Deep Neural Operator Learning for Probabilistic Models
Erhan Bayraktar, Qi Feng, Zecheng Zhang, Zhaoyu Zhang
TL;DR
The work develops a rigorous deep neural-operator framework to approximate pricing operators that map input payoff functions to pricing functions in broad probabilistic models, including forward–backward SDEs and PDEs with free boundaries. It proves universal approximation with explicit network-size bounds under global Lipschitz and integrability/tail assumptions, and extends the theory to both European and American option pricing, establishing Lipschitz properties for the pricing operators. By combining branch and trunk networks (and a neural product extension), the approach provides provable approximations of operators with explicit complexity, enabling retraining-free generation of prices and optimal stopping boundaries for new payoffs.
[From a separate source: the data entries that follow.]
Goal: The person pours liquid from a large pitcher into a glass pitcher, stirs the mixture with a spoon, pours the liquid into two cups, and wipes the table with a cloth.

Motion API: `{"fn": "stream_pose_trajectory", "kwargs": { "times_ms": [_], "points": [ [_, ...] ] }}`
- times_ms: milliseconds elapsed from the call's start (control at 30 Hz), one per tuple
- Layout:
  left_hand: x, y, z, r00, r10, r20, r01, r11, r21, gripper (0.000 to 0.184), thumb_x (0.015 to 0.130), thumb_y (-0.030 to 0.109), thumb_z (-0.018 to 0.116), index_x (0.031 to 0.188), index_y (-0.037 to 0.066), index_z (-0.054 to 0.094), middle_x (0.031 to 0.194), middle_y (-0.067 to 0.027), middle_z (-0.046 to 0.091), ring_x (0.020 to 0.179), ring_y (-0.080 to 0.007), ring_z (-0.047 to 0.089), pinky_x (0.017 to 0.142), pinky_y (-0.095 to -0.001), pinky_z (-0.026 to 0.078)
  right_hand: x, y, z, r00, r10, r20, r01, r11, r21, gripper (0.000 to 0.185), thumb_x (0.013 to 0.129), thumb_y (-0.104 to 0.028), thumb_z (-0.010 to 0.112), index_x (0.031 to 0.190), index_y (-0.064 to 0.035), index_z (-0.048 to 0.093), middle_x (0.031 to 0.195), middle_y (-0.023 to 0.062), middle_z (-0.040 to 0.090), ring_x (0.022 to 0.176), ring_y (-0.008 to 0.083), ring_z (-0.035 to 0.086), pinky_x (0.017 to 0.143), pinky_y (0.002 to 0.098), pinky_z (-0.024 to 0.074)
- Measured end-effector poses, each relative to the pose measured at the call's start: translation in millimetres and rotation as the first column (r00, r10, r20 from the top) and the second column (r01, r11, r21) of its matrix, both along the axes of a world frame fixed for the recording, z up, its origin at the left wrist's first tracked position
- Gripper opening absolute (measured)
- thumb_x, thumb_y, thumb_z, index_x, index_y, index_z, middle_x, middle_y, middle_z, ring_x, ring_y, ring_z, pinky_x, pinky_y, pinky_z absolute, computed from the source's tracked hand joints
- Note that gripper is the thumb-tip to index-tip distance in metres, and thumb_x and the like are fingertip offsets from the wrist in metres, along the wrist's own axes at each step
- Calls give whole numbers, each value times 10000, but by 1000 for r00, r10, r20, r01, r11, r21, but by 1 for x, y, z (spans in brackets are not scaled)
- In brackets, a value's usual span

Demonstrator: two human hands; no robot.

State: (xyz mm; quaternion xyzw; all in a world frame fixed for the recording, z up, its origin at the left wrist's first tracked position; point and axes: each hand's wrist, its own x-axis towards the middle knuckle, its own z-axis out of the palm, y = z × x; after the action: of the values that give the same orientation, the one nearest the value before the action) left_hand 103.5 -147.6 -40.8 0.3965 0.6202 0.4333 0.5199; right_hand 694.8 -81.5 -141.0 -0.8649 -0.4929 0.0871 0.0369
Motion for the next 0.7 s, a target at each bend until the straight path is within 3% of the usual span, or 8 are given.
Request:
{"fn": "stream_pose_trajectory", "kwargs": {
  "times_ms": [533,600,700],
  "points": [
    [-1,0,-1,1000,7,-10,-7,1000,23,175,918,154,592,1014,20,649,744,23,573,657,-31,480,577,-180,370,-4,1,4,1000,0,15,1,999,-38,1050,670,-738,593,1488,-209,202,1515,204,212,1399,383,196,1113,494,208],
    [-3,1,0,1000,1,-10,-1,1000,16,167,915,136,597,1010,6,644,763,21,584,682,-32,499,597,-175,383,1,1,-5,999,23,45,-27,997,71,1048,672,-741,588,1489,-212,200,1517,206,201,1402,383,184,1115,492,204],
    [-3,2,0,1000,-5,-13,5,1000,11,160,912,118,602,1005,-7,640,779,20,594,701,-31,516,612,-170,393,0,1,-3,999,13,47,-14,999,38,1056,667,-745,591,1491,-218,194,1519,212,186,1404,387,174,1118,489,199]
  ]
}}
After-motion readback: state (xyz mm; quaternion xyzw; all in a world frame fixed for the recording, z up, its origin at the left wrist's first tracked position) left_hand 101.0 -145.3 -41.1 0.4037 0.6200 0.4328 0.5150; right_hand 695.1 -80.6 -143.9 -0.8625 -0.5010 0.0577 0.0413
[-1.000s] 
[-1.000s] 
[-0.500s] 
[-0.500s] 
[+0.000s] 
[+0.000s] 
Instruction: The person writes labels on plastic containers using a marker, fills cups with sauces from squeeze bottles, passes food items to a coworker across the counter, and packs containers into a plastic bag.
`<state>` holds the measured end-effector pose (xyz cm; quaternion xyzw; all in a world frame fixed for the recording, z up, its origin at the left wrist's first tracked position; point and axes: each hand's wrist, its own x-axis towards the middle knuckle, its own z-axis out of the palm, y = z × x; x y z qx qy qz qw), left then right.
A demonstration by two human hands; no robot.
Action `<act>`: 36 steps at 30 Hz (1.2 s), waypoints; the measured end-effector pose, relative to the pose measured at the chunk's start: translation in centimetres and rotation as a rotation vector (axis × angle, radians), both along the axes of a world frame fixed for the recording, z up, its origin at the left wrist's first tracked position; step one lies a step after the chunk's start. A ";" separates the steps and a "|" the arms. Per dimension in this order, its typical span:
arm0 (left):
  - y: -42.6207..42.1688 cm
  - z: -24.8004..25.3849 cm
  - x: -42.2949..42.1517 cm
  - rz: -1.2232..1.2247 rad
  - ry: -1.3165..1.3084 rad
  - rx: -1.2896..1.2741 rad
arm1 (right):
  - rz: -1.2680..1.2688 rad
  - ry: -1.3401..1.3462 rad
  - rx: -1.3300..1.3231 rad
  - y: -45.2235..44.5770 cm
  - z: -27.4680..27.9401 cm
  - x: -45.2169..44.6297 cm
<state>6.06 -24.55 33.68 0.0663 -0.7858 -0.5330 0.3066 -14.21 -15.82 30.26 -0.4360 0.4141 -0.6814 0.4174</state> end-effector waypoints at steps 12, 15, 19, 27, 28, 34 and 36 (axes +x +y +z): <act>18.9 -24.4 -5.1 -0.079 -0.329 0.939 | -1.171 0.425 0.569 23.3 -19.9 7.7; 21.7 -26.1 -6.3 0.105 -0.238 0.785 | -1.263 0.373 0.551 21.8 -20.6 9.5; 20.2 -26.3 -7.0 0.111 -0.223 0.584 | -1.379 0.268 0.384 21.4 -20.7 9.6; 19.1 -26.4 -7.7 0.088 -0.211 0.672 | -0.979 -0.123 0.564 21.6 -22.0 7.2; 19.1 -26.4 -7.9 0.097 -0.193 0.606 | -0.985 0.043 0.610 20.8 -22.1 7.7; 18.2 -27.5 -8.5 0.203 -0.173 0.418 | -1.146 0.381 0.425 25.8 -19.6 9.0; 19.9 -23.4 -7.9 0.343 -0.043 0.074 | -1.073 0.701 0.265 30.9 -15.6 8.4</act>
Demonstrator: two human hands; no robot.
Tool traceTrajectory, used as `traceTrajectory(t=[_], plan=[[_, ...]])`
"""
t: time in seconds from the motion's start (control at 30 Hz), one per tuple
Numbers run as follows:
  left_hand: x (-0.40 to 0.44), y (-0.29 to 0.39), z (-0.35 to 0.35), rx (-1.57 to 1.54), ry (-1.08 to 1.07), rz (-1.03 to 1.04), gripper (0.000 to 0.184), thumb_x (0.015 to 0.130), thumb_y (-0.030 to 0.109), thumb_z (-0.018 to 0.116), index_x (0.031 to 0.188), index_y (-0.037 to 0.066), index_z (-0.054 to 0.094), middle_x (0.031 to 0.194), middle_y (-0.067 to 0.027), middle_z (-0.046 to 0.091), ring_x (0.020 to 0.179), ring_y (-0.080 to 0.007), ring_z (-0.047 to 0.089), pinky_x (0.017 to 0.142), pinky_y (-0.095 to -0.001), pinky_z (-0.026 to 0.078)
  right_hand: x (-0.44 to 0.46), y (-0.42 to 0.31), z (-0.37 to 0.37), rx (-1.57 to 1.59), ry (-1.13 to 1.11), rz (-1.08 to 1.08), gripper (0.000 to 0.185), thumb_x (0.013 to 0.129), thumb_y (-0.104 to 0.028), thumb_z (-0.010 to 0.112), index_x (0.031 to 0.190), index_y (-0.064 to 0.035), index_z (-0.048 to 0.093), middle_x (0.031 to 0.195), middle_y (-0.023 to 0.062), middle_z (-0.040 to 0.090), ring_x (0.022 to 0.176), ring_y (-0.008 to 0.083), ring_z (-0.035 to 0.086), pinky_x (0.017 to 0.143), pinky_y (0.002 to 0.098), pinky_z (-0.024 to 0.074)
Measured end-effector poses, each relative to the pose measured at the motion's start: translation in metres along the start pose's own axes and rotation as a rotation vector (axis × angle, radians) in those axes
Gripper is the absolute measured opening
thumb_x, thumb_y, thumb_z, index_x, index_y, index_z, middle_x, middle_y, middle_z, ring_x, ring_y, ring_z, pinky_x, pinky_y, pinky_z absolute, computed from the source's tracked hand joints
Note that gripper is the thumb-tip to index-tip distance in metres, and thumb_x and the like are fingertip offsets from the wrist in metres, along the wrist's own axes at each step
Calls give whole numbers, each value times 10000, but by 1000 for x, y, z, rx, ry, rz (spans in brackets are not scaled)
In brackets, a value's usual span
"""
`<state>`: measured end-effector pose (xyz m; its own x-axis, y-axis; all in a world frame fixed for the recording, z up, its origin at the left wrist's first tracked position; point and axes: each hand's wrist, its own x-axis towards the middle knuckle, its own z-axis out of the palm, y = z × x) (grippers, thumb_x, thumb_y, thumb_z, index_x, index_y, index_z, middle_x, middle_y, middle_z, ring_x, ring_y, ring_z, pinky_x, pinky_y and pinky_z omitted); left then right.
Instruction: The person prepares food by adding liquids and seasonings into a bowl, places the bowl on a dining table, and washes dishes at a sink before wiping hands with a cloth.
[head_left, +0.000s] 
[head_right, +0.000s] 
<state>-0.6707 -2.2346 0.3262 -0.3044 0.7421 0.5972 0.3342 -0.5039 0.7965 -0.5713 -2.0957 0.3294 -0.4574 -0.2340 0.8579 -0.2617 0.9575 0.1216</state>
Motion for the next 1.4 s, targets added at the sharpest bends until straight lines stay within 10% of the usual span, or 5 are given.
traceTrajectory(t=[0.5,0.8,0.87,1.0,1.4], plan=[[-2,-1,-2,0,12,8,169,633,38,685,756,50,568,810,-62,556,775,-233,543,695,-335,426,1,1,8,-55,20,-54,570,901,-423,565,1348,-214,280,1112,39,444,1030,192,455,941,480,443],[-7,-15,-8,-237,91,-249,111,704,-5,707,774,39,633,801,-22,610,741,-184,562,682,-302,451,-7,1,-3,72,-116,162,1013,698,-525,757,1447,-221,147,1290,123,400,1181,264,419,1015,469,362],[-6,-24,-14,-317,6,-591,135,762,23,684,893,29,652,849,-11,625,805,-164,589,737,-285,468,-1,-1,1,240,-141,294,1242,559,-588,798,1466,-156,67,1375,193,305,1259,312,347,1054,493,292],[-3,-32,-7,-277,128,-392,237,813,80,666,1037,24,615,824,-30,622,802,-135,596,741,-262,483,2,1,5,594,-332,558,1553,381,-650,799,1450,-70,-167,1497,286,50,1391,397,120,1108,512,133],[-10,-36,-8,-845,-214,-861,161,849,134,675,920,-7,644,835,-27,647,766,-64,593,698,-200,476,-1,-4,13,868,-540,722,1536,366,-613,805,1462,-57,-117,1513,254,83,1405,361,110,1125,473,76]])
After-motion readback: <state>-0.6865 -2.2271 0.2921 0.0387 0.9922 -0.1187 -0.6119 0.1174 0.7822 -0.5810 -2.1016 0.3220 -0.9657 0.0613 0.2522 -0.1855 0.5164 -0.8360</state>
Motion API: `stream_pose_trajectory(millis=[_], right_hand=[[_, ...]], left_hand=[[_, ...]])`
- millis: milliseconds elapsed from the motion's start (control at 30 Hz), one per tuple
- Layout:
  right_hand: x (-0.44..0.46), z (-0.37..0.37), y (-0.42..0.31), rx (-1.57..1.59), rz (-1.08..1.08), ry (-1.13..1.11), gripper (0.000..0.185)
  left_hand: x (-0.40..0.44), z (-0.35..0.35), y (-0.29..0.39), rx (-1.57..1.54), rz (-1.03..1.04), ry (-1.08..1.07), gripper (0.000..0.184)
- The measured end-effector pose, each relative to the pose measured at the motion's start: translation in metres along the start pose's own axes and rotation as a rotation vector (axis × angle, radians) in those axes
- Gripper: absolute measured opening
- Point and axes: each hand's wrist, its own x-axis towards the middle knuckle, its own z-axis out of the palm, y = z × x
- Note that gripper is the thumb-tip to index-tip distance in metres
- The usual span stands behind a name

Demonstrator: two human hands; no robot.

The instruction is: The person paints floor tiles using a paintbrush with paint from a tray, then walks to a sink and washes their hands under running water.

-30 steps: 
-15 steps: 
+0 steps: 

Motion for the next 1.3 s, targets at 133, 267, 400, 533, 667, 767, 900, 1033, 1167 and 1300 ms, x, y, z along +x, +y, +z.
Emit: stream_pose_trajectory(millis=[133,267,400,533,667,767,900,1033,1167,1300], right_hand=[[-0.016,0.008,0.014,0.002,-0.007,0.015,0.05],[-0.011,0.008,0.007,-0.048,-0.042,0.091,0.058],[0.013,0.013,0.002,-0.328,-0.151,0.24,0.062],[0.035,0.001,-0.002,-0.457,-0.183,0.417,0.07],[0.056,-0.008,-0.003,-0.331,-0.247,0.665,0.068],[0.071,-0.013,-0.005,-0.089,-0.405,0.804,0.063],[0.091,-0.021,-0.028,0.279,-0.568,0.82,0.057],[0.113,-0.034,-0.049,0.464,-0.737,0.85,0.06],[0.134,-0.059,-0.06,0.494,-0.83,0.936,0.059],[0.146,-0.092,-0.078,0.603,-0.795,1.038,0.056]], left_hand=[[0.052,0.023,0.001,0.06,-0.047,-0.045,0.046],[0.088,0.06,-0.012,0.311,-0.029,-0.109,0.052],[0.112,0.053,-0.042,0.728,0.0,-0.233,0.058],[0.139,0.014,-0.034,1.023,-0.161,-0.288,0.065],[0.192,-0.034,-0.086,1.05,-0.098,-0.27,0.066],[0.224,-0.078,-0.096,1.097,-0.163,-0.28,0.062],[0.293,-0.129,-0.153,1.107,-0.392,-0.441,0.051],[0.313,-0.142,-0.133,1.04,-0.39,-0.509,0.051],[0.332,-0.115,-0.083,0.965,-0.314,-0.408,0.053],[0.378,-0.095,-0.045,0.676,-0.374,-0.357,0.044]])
The numerical demonstrations on baskets of American options show that the learned operator yields accurate stopping boundaries for unseen strikes, highlighting potential for fast, scalable valuation and boundary estimation in stochastic control and financial engineering.
Abstract
We propose a deep neural-operator framework for a general class of probability models. Under global Lipschitz conditions on the operator over the entire Euclidean space-and for a broad class of probabilistic models-we establish a universal approximation theorem with explicit network-size bounds for the proposed architecture. The underlying stochastic processes are required only to satisfy integrability and general tail-probability conditions. We verify these assumptions for both European and American option-pricing problems within the forward-backward SDE (FBSDE) framework, which in turn covers a broad class of operators arising from parabolic PDEs, with or without free boundaries. Finally, we present a numerical example for a basket of American options, demonstrating that the learned model produces optimal stopping boundaries for new strike prices without retraining.